Repeat exactly the lines from the start of the entries below through the line containing "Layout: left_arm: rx". Omit the rest.
═══ Study material
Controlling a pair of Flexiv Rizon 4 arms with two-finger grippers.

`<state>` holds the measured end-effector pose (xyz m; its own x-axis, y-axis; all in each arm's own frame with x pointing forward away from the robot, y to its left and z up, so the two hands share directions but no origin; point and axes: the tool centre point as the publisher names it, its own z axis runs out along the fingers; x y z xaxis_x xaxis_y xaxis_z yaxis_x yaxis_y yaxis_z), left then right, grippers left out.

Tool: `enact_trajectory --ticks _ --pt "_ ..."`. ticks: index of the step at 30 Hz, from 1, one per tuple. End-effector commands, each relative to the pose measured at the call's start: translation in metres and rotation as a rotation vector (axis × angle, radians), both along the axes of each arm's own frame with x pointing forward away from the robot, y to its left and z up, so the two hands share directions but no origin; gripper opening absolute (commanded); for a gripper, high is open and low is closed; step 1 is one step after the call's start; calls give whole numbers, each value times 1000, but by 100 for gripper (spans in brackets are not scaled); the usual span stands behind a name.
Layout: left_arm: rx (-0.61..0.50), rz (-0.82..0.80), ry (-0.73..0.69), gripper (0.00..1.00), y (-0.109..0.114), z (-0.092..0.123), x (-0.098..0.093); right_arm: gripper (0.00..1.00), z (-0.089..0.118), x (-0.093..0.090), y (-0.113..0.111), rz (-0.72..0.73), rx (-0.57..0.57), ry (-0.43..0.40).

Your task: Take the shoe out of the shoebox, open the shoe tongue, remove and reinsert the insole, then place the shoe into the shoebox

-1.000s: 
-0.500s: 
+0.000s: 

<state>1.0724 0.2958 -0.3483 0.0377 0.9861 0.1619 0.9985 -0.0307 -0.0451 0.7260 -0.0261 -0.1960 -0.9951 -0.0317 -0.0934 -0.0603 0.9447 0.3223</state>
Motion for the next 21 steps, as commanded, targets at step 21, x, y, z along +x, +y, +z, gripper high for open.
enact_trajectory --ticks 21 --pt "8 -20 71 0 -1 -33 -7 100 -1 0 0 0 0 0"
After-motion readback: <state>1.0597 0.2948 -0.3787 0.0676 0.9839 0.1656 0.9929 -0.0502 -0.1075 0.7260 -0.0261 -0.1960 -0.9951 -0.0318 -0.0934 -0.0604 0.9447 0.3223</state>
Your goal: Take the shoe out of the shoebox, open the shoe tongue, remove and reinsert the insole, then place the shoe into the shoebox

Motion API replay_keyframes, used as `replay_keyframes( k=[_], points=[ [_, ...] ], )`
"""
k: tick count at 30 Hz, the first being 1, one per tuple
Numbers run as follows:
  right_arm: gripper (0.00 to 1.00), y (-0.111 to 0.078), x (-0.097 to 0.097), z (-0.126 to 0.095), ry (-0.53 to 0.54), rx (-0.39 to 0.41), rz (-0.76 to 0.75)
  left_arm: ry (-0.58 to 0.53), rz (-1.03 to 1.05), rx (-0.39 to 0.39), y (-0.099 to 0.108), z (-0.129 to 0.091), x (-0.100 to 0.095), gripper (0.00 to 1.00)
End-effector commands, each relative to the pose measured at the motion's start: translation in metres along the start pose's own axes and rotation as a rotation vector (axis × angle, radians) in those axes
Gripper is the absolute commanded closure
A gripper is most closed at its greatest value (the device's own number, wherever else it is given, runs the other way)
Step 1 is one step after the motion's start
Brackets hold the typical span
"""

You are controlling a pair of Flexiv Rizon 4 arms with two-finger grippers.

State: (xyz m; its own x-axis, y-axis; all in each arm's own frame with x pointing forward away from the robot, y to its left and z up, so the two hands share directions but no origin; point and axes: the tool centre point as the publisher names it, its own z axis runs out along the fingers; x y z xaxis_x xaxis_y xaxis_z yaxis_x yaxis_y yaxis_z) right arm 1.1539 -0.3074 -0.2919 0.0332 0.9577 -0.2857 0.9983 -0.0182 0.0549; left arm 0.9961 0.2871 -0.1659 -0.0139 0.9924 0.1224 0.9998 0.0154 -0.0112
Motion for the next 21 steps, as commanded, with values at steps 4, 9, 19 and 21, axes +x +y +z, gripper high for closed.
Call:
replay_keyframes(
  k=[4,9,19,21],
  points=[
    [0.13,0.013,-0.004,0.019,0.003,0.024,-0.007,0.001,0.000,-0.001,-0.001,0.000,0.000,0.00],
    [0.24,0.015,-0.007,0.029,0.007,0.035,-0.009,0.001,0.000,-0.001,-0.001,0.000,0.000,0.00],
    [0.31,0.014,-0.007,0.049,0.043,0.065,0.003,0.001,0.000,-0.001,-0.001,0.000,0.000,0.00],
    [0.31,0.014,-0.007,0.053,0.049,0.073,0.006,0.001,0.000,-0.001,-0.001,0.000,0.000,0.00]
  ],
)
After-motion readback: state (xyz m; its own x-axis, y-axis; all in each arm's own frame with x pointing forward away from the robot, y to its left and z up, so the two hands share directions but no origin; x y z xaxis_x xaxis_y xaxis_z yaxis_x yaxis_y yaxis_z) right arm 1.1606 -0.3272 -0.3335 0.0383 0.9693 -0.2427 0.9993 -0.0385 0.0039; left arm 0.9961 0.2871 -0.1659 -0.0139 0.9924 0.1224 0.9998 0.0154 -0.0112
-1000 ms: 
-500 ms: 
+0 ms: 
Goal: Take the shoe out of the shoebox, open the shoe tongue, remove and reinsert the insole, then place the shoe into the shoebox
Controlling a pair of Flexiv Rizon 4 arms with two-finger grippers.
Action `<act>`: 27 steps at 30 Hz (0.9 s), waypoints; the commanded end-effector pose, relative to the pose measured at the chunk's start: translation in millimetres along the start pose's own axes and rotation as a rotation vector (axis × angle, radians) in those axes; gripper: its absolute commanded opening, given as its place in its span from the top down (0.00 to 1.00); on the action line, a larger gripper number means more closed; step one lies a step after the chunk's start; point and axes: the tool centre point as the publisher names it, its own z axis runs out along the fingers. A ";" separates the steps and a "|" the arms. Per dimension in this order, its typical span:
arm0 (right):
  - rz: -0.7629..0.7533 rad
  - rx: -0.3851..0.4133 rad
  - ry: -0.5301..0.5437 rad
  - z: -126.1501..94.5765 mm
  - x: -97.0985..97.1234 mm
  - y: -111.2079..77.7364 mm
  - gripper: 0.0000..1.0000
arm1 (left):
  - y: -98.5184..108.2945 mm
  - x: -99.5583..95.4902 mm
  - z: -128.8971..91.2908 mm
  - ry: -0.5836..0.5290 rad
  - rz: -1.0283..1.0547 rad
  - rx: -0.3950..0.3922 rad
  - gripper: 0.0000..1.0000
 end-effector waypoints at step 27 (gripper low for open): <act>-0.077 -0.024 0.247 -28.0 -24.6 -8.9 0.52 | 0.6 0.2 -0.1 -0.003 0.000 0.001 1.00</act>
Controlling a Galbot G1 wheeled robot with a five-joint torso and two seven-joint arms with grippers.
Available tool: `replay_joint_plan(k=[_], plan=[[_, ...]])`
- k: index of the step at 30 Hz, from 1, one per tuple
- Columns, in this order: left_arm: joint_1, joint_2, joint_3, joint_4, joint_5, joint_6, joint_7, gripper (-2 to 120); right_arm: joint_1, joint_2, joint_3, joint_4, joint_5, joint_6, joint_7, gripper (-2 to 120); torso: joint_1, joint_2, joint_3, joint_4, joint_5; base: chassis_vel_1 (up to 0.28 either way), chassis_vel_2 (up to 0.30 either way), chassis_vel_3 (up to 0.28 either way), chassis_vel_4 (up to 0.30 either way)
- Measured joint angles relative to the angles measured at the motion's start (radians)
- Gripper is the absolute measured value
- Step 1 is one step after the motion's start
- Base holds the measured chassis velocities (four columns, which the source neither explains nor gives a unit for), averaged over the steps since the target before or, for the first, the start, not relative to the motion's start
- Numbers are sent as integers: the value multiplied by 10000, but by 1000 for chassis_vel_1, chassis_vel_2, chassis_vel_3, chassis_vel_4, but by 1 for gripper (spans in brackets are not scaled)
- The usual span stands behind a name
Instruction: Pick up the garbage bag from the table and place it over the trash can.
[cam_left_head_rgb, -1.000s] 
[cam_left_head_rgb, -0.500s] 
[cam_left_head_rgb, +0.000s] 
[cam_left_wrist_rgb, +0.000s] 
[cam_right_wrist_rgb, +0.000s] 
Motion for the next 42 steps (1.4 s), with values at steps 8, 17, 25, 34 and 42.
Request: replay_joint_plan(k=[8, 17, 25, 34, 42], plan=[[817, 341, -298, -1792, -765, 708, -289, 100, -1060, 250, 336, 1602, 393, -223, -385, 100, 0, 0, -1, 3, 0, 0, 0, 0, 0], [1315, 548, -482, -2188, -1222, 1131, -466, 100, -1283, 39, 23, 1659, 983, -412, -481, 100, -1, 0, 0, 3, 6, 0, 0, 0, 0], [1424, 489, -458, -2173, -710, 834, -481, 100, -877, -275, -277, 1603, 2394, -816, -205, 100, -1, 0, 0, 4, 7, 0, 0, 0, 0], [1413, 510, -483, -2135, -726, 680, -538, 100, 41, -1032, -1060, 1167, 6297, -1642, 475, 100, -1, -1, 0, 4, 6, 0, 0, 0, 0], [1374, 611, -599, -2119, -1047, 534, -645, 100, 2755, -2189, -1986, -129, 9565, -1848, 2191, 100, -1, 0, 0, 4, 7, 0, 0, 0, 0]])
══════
-- Task answer --
Controlling a pair of Flexiv Rizon 4 arms with two-finger grippers.

`<state>` holds the measured end-effector pose (xyz m; its own x-axis, y-axis; all in each arm's own frame with x pointing forward away from the robot, y to its left and z up, so the two hands share directions but no origin; point and axes: the tool centre point as the publisher names it, its own z axis runs out along the fingers; x y z xaxis_x xaxis_y xaxis_z yaxis_x yaxis_y yaxis_z), left then right, grippers left out.

Tool: `enact_trajectory --ticks _ --pt "_ ..."`. ticks: index of the step at 30 Hz, from 1, one per tuple. End-effector commands, each relative to the pose measured at the call's start: translation in metres and rotation as a rotation vector (axis × angle, radians), both along the axes of each arm's own frame with x pointing forward away from the robot, y to its left and z up, so the two hands share directions but no origin; gripper opening absolute (commanded); for a gripper, high is open and low is closed; step 1 is one step after the call's start; calls give whole numbers, each value times 1000, but by 100 for gripper (spans in brackets are not scaled); the usual span stands behind a name.
Layout: left_arm: rx (-0.61..0.50), rz (-0.82..0.80), ry (-0.73..0.69), gripper (0.00..1.00), y (-0.109..0.114), z (-0.092..0.123), x (-0.098..0.093); right_arm: gripper (0.00..1.00), z (-0.089..0.118), x (-0.093..0.090), y (-0.113..0.111), rz (-0.72..0.73), rx (-0.57..0.57), ry (-0.43..0.40).

This answer has no further content.